=== Section Start ===

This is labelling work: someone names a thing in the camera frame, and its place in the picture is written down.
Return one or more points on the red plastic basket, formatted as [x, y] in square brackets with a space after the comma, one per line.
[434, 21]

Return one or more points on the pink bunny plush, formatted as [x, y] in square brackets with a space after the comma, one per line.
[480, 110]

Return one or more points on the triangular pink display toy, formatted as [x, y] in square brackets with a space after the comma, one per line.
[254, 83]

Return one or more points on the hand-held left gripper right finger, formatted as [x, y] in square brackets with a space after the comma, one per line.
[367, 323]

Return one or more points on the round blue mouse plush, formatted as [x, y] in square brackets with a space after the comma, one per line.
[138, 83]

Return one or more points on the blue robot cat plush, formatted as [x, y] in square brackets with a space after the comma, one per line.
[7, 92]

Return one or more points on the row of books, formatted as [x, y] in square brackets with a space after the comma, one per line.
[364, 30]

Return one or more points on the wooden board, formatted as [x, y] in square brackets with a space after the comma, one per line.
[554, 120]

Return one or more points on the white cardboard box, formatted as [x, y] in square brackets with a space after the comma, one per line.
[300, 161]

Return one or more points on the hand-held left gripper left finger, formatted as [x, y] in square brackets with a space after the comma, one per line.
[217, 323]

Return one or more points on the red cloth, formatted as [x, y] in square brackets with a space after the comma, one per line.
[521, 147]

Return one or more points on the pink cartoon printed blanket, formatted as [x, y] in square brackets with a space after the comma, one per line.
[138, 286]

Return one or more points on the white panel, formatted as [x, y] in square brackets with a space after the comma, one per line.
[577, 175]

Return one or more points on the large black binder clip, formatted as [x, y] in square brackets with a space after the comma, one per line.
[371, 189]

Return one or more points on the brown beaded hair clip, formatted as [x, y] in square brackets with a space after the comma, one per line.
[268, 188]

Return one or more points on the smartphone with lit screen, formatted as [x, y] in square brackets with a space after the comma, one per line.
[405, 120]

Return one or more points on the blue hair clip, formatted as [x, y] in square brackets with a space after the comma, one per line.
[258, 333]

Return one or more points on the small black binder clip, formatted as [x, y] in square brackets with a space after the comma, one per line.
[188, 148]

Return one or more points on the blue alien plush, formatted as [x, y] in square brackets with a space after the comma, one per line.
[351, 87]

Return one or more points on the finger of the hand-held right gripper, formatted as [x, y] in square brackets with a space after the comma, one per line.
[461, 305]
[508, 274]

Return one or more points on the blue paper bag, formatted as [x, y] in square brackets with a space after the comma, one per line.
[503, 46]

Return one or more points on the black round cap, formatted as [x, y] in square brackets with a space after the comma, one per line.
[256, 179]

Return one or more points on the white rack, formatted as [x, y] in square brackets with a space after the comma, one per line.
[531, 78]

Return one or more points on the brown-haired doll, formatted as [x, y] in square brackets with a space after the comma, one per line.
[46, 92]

=== Section End ===

### Task instructions
Write out the whole listing again, exactly as it stands.

### Result of the exercise
This is labelling work: someone names a thing in the camera frame, and its place in the picture is written down.
Return one or more points on the red plastic basket, formatted as [x, y] in square brackets with a space after the comma, one per line.
[434, 21]

Return one or more points on the pink bunny plush, formatted as [x, y] in square brackets with a space after the comma, one per line.
[480, 110]

Return one or more points on the triangular pink display toy, formatted as [x, y] in square brackets with a space after the comma, one per line.
[254, 83]

Return one or more points on the hand-held left gripper right finger, formatted as [x, y] in square brackets with a space after the comma, one per line.
[367, 323]

Return one or more points on the round blue mouse plush, formatted as [x, y] in square brackets with a space after the comma, one per line.
[138, 83]

Return one or more points on the blue robot cat plush, formatted as [x, y] in square brackets with a space after the comma, one per line.
[7, 92]

Return one or more points on the row of books, formatted as [x, y] in square brackets with a space after the comma, one per line.
[364, 30]

Return one or more points on the wooden board, formatted as [x, y] in square brackets with a space after the comma, one per line.
[554, 120]

Return one or more points on the white cardboard box, formatted as [x, y] in square brackets with a space after the comma, one per line.
[300, 161]

Return one or more points on the hand-held left gripper left finger, formatted as [x, y] in square brackets with a space after the comma, one per line.
[217, 323]

Return one or more points on the red cloth, formatted as [x, y] in square brackets with a space after the comma, one per line.
[521, 147]

Return one or more points on the pink cartoon printed blanket, formatted as [x, y] in square brackets with a space after the comma, one per line.
[138, 286]

Return one or more points on the white panel, formatted as [x, y] in square brackets with a space after the comma, one per line.
[577, 175]

Return one or more points on the large black binder clip, formatted as [x, y] in square brackets with a space after the comma, one per line.
[371, 189]

Return one or more points on the brown beaded hair clip, formatted as [x, y] in square brackets with a space after the comma, one per line.
[268, 188]

Return one or more points on the smartphone with lit screen, formatted as [x, y] in square brackets with a space after the comma, one per line.
[405, 120]

Return one or more points on the blue hair clip, formatted as [x, y] in square brackets with a space after the comma, one per line.
[258, 333]

Return one or more points on the small black binder clip, formatted as [x, y] in square brackets with a space after the comma, one per line.
[188, 148]

Return one or more points on the blue alien plush, formatted as [x, y] in square brackets with a space after the comma, one per line.
[351, 87]

Return one or more points on the finger of the hand-held right gripper, formatted as [x, y] in square brackets with a space after the comma, one per line.
[461, 305]
[508, 274]

Return one or more points on the blue paper bag, formatted as [x, y] in square brackets with a space after the comma, one per line.
[503, 46]

Return one or more points on the black round cap, formatted as [x, y] in square brackets with a space after the comma, one per line.
[256, 179]

Return one or more points on the white rack, formatted as [x, y] in square brackets with a space after the comma, one per line.
[531, 78]

Return one or more points on the brown-haired doll, formatted as [x, y] in square brackets with a space after the comma, one per line.
[46, 92]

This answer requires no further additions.